Germination of sleB mutant spores
Spores of B. subtilis FB101 (sleB) have a defect in cortex hydrolysis during germination, due to the lack of the lytic transglycosylase activity (Boland et al., 2000 ). Fig. 1(b) shows that the optimum loss of OD600 during germination occurred at pH 7, whereas release of peptidoglycan material was greatest at pH 5 (Fig. 1b). As expected, both glucosaminidase and epimerase activities are maximal at pH 5. Under no conditions was any lytic transglycosylase activity observed. Heat-treated spores of FB101 (sleB) were dramatically affected in germination and cortex hydrolysis. After 1 h treatment at 90 °C, glucosaminidase and epimerase were scarcely detected after germination at pH 5 for 2 h (Fig. 3b). The release of A2pm into the exudate also decreased dramatically, with only 6% of the value of the untreated sample released (Fig. 3b). FB101 (sleB) alkali-treated spores also showed a similar pattern in GSLE inactivation (results not shown).
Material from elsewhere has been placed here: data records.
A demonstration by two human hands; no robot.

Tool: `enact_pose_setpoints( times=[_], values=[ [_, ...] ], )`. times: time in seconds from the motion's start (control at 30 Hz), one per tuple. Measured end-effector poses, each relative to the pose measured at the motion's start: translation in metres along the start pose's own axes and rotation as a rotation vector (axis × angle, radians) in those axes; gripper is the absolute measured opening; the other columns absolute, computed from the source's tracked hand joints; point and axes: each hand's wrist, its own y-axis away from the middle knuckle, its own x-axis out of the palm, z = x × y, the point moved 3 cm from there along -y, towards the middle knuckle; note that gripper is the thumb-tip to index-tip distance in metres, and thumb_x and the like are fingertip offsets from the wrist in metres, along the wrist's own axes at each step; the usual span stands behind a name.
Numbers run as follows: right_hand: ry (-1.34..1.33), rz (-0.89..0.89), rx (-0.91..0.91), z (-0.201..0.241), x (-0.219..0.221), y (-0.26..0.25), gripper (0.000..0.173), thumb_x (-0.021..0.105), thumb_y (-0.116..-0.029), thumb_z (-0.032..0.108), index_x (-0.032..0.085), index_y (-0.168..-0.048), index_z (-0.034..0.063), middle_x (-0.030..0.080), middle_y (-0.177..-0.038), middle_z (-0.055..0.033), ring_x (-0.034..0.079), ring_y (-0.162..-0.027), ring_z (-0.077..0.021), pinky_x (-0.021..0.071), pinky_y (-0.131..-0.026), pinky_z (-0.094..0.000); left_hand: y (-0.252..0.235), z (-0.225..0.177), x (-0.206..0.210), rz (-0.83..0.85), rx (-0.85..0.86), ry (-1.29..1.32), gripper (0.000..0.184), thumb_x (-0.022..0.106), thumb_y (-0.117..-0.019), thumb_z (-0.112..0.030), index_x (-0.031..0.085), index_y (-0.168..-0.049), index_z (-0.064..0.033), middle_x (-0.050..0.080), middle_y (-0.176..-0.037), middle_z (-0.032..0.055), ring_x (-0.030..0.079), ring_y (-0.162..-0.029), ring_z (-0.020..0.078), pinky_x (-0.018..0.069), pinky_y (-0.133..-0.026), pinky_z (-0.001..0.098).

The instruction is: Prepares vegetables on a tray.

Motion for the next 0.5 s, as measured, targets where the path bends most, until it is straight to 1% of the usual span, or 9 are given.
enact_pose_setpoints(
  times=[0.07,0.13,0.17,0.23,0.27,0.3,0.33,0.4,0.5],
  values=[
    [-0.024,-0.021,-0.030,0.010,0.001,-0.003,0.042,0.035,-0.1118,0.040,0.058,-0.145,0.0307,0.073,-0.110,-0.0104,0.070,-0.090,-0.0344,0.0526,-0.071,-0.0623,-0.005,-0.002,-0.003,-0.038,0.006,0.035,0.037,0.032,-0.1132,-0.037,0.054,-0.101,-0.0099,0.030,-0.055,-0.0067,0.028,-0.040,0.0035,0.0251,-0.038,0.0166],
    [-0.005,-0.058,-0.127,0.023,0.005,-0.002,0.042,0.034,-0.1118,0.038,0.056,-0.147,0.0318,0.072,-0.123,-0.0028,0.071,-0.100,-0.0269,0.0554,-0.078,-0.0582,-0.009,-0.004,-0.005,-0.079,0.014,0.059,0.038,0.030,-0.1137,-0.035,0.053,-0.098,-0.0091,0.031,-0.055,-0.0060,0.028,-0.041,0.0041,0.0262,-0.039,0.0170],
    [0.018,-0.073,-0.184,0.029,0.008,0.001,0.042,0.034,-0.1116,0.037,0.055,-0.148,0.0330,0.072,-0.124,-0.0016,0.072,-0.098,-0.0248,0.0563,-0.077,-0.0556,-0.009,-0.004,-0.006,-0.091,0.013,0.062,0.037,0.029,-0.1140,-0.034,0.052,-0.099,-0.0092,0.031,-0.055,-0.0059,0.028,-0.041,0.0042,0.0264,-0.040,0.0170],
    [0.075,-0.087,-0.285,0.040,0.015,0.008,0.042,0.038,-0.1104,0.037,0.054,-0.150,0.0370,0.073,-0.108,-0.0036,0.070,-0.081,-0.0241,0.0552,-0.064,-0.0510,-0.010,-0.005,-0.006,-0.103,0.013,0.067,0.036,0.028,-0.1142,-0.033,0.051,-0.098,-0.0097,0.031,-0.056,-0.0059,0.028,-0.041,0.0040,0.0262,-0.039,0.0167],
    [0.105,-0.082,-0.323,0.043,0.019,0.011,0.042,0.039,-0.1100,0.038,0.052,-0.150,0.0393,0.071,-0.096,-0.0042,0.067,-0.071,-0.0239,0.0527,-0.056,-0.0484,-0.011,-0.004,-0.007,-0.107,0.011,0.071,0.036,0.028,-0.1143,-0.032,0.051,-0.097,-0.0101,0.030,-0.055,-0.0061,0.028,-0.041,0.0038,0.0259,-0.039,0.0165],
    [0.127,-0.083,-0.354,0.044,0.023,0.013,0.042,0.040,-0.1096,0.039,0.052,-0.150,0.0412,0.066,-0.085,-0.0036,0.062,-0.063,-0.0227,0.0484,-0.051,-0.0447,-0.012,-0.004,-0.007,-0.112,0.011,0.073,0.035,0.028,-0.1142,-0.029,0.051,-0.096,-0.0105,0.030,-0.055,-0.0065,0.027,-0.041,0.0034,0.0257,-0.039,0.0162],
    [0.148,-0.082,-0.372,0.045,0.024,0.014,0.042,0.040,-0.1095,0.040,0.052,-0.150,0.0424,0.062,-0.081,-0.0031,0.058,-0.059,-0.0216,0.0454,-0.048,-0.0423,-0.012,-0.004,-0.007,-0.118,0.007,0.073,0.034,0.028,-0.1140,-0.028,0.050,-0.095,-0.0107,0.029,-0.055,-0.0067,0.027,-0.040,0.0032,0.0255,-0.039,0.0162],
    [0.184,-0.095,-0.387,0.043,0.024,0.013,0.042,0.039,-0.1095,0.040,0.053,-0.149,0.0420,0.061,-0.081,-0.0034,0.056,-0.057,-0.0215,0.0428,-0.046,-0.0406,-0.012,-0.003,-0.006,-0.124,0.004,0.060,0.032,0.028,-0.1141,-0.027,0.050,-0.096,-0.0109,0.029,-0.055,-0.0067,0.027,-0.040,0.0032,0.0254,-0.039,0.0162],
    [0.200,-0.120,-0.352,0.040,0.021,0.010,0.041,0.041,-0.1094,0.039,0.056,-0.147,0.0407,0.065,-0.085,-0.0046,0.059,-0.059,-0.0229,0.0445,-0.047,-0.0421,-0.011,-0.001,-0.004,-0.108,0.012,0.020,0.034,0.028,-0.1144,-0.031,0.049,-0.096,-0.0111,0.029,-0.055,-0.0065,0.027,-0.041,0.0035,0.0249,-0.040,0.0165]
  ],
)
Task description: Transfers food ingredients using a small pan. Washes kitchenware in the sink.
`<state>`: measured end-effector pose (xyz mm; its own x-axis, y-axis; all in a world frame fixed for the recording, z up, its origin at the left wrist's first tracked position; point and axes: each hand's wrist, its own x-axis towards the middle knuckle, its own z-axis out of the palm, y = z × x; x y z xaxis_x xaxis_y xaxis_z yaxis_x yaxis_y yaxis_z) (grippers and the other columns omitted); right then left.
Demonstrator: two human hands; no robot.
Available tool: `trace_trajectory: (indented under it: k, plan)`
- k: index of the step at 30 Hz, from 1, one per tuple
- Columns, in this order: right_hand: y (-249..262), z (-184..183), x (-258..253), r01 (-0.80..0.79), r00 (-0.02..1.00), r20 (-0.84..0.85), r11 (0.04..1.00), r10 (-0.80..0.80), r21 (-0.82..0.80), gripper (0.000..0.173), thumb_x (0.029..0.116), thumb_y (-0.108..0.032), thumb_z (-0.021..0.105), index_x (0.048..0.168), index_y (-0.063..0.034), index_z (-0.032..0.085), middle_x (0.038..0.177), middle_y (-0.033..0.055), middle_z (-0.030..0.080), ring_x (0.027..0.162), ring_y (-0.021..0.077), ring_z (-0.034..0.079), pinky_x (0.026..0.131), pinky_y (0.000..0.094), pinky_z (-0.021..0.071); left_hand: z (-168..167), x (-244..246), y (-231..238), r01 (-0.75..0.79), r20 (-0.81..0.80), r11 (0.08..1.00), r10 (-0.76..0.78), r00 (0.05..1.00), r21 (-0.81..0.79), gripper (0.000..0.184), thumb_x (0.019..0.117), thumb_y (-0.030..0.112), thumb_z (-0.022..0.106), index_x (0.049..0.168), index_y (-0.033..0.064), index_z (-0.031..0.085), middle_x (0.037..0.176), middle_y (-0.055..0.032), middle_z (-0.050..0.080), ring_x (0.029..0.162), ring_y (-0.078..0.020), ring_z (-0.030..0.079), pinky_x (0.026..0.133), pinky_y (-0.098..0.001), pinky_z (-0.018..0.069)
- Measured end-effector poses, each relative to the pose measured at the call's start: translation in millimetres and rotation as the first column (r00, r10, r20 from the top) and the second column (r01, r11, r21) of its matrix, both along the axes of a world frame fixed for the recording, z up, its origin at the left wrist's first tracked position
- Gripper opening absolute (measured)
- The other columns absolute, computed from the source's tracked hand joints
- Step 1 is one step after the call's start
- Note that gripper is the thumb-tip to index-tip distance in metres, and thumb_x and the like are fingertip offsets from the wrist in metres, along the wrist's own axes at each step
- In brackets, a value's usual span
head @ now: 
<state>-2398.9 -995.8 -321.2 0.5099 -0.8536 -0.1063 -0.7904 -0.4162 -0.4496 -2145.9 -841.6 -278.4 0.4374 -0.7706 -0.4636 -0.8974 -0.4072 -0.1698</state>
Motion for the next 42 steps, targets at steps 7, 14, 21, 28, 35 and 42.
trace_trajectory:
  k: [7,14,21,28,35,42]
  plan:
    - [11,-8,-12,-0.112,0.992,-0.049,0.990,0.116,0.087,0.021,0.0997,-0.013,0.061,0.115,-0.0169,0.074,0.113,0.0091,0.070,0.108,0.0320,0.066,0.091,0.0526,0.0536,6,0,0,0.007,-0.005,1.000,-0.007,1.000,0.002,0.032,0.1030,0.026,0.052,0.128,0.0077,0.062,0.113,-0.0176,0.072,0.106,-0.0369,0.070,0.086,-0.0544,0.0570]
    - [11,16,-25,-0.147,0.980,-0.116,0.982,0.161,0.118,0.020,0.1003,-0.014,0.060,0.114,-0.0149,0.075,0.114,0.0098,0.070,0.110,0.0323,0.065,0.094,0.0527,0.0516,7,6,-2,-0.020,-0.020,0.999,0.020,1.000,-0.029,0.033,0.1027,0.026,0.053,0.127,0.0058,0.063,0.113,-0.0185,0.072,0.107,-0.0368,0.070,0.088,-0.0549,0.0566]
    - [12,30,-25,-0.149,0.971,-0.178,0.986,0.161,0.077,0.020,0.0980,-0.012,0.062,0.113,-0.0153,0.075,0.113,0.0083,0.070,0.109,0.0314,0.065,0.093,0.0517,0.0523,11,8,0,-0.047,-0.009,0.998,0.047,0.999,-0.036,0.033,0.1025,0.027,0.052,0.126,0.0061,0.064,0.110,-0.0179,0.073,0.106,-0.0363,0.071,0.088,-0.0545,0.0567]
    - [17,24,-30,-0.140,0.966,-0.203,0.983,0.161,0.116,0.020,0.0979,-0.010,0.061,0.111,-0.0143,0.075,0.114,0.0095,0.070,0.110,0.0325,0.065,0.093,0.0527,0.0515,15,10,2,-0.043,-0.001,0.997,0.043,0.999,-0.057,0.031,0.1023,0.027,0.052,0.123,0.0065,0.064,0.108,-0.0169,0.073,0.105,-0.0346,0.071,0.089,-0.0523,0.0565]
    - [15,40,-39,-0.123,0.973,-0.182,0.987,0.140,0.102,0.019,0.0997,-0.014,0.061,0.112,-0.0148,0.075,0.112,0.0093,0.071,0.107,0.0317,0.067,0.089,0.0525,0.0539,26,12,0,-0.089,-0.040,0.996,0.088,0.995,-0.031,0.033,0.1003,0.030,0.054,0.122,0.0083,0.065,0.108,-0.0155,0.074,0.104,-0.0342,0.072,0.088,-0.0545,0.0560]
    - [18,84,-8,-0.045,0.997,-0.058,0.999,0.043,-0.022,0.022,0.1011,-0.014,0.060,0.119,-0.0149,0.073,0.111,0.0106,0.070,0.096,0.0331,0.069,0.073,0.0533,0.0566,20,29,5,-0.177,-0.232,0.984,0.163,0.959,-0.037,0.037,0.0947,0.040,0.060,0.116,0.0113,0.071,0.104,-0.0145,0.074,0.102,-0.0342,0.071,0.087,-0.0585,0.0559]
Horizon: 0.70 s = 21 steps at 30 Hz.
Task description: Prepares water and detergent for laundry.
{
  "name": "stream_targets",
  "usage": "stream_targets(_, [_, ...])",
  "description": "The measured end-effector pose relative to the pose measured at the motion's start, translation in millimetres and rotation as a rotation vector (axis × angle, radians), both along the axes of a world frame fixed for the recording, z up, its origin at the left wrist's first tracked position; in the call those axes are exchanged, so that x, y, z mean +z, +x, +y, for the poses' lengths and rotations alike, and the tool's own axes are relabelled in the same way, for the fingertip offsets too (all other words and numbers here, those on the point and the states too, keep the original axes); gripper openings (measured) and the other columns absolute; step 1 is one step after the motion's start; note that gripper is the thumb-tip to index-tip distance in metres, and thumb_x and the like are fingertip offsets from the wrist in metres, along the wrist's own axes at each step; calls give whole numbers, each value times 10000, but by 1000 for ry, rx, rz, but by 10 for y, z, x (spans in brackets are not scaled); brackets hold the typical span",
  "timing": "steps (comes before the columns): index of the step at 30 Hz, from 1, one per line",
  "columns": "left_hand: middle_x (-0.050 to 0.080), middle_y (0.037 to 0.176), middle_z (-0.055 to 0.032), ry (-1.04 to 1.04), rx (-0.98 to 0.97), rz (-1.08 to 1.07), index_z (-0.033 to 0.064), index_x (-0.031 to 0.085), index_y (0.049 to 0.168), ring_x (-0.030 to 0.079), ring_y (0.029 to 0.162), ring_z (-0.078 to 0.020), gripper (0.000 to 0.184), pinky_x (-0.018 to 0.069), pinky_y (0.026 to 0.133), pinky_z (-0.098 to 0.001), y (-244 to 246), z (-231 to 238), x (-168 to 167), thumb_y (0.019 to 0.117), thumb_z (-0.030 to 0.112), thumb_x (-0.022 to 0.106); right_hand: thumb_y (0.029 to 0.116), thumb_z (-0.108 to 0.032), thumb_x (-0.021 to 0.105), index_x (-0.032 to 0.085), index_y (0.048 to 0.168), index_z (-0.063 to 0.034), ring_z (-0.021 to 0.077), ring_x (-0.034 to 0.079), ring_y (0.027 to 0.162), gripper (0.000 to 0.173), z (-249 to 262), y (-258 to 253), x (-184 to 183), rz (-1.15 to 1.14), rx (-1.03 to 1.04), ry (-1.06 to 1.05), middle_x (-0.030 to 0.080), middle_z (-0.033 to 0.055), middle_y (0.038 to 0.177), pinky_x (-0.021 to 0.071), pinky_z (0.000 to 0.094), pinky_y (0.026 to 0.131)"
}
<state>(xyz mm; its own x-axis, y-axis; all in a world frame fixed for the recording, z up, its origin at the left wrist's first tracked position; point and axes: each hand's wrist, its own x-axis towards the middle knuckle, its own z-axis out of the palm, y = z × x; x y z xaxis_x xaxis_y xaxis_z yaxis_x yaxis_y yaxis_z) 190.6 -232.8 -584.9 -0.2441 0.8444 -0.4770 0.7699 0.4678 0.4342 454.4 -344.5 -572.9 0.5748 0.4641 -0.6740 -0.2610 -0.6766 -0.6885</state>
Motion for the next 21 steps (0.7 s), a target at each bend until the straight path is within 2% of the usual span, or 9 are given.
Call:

Effect of heat or NaOH on spore survival
As GSLEs are crucial enzymes in cortex hydrolysis their inactivation, by heat or NaOH, may affect spore survival. Heat treatment (90 °C) of B. subtilis HR spores led to a decline in viable cell numbers (as measured by c.f.u.) resulting in only 0·2% recovery after 130 min treatment. Spores of FB101 (sleB) were considerably more heat sensitive, with only 0·01% recovery after 130 min heat treatment (Fig. 5). Wild-type spores of B. subtilis were not affected by alkali treatment (0·25 M) for up to 130 min (Fig. 5). However, the lack of SleB in strain FB101 resulted in sensitivity to alkali. Indeed, 97% of spores had lost viability within the 130 min treatment (Fig. 5).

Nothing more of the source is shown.